▶ [INSTRUCTIONS TO FOLLOW]: Print the data in full, exactly as it reads.

Data extracted from a collection

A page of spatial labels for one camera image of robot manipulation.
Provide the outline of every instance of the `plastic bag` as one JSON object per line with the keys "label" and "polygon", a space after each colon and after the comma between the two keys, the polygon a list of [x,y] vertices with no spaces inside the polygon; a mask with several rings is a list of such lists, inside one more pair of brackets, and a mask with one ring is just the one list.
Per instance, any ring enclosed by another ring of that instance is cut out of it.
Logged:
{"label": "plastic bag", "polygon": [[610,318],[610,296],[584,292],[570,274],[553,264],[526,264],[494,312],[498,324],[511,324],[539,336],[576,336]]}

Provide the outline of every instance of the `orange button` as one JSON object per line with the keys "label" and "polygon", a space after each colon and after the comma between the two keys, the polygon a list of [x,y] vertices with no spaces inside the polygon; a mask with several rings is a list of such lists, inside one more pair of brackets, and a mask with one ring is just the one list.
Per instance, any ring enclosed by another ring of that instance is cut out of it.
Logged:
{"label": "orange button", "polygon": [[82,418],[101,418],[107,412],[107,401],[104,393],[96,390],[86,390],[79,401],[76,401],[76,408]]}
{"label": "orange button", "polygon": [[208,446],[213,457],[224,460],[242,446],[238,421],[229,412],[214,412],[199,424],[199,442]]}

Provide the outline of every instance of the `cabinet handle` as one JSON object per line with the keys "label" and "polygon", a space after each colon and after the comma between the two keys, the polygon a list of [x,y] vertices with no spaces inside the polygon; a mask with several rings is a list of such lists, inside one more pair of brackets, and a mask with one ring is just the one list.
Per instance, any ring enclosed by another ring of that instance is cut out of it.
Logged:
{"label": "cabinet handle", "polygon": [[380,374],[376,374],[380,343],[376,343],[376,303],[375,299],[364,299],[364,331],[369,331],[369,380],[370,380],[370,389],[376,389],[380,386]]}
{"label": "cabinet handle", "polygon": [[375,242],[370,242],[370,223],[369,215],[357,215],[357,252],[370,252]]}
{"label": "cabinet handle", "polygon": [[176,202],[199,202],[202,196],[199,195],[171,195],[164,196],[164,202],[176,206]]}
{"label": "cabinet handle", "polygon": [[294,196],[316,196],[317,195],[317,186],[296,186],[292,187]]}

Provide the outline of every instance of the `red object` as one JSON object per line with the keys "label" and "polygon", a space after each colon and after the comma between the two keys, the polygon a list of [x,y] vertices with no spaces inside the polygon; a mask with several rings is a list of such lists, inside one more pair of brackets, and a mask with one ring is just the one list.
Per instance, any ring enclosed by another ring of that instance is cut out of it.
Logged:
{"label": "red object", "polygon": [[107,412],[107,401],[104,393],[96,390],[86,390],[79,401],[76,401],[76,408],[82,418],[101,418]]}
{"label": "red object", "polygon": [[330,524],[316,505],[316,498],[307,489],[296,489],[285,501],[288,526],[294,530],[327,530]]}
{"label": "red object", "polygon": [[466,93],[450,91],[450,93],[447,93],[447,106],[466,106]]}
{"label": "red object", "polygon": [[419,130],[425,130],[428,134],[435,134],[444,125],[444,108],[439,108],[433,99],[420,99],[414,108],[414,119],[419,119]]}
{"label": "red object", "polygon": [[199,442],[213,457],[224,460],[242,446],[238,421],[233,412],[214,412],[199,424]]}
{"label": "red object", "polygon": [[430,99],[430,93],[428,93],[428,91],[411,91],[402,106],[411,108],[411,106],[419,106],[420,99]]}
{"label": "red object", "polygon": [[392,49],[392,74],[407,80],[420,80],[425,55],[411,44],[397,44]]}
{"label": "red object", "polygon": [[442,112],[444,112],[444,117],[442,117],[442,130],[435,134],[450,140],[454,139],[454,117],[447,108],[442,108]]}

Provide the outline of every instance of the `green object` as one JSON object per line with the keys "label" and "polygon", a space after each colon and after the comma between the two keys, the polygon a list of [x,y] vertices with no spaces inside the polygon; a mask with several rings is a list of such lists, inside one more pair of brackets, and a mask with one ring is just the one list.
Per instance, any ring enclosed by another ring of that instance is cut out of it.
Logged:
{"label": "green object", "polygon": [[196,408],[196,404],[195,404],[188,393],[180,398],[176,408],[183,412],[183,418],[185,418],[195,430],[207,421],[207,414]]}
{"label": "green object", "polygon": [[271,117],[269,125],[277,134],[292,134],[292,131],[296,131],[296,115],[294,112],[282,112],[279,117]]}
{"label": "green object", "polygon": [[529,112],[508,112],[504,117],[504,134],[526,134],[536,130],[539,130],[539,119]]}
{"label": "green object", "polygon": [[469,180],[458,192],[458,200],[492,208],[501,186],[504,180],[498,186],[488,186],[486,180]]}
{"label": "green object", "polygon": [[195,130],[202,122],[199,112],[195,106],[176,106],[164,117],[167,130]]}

▶ [OUTPUT BELOW]:
A page of spatial labels for one camera image of robot manipulation.
Provide the outline of every instance of the `plastic bag` as one JSON object per line with the keys "label" and "polygon", a space after each colon and after the comma between the two keys, the polygon a list of [x,y] vertices with no spaces inside the polygon; a mask with several rings is a list of such lists, inside one more pair of brackets, and a mask with one ring is just the one list.
Per instance, any ring enclosed by another ring of that instance is cut out of it.
Logged:
{"label": "plastic bag", "polygon": [[610,318],[610,296],[584,292],[570,274],[553,264],[526,264],[494,312],[498,324],[511,324],[539,336],[576,336]]}

Provide the outline of every instance of the `orange button` as one JSON object per line with the keys "label" and "polygon", a space after each colon and after the comma between the two keys, the polygon a list of [x,y] vertices with no spaces inside the polygon; a mask with several rings is a list of such lists, inside one more pair of brackets, and a mask with one ring is just the one list.
Per instance, any ring enclosed by another ring of that instance is cut out of it.
Logged:
{"label": "orange button", "polygon": [[82,418],[101,418],[107,412],[107,401],[104,393],[96,390],[86,390],[79,401],[76,401],[76,408]]}
{"label": "orange button", "polygon": [[208,446],[213,457],[224,460],[242,446],[238,421],[229,412],[214,412],[199,424],[199,442]]}

Provide the outline of every instance of the `cabinet handle` as one JSON object per line with the keys "label" and "polygon", a space after each colon and after the comma between the two keys, the polygon a list of [x,y] vertices with no spaces inside the polygon; a mask with several rings is a list of such lists, inside one more pair of brackets, and a mask with one ring is just the one list.
Per instance, any ring enclosed by another ring of that instance is cut out of it.
Logged:
{"label": "cabinet handle", "polygon": [[380,374],[376,374],[380,343],[376,343],[376,303],[375,299],[364,299],[364,331],[369,331],[369,380],[370,380],[370,389],[376,389],[380,386]]}
{"label": "cabinet handle", "polygon": [[375,242],[370,242],[370,223],[369,215],[357,215],[357,252],[370,252]]}
{"label": "cabinet handle", "polygon": [[176,202],[199,202],[202,196],[199,195],[171,195],[164,196],[164,202],[176,206]]}
{"label": "cabinet handle", "polygon": [[294,196],[316,196],[317,195],[317,186],[296,186],[292,187]]}

Provide the outline of every instance of the `red object` as one JSON object per line with the keys "label" and "polygon", a space after each colon and after the comma between the two keys, the polygon a list of [x,y] vertices with no spaces inside the polygon; a mask with several rings is a list of such lists, inside one more pair of brackets, and a mask with one ring is just the one list.
Per instance, any ring enclosed by another ring of that instance is cut out of it.
Logged:
{"label": "red object", "polygon": [[107,412],[107,401],[104,393],[96,390],[86,390],[79,401],[76,401],[76,408],[82,418],[101,418]]}
{"label": "red object", "polygon": [[330,524],[316,505],[316,498],[307,489],[296,489],[285,501],[288,526],[294,530],[327,530]]}
{"label": "red object", "polygon": [[466,93],[450,91],[450,93],[447,93],[447,106],[466,106]]}
{"label": "red object", "polygon": [[419,130],[425,130],[428,134],[435,134],[444,125],[444,108],[439,108],[433,99],[420,99],[414,108],[414,119],[419,119]]}
{"label": "red object", "polygon": [[199,442],[213,457],[224,460],[242,446],[238,421],[233,412],[214,412],[199,424]]}
{"label": "red object", "polygon": [[430,99],[430,93],[428,93],[428,91],[411,91],[402,106],[411,108],[411,106],[419,106],[420,99]]}
{"label": "red object", "polygon": [[392,49],[392,74],[407,80],[420,80],[425,55],[411,44],[397,44]]}
{"label": "red object", "polygon": [[442,112],[444,112],[444,117],[442,117],[442,130],[435,134],[450,140],[454,139],[454,117],[447,108],[442,108]]}

Provide the outline of every instance of the `green object` as one JSON object per line with the keys "label" and "polygon", a space after each colon and after the comma between the two keys, the polygon a list of [x,y] vertices with no spaces inside the polygon; a mask with several rings is a list of such lists, inside one more pair of brackets, and a mask with one ring is just the one list.
Per instance, any ring enclosed by another ring of that instance is cut out of it.
Logged:
{"label": "green object", "polygon": [[196,408],[196,404],[195,404],[188,393],[180,398],[176,408],[183,412],[183,418],[185,418],[195,430],[207,421],[207,414]]}
{"label": "green object", "polygon": [[271,117],[269,125],[277,134],[292,134],[292,131],[296,131],[296,115],[294,112],[282,112],[279,117]]}
{"label": "green object", "polygon": [[529,112],[508,112],[504,117],[504,134],[526,134],[536,130],[539,130],[539,119]]}
{"label": "green object", "polygon": [[469,180],[458,192],[458,200],[492,208],[501,186],[504,180],[498,186],[488,186],[486,180]]}
{"label": "green object", "polygon": [[195,130],[202,122],[199,112],[195,106],[176,106],[164,117],[167,130]]}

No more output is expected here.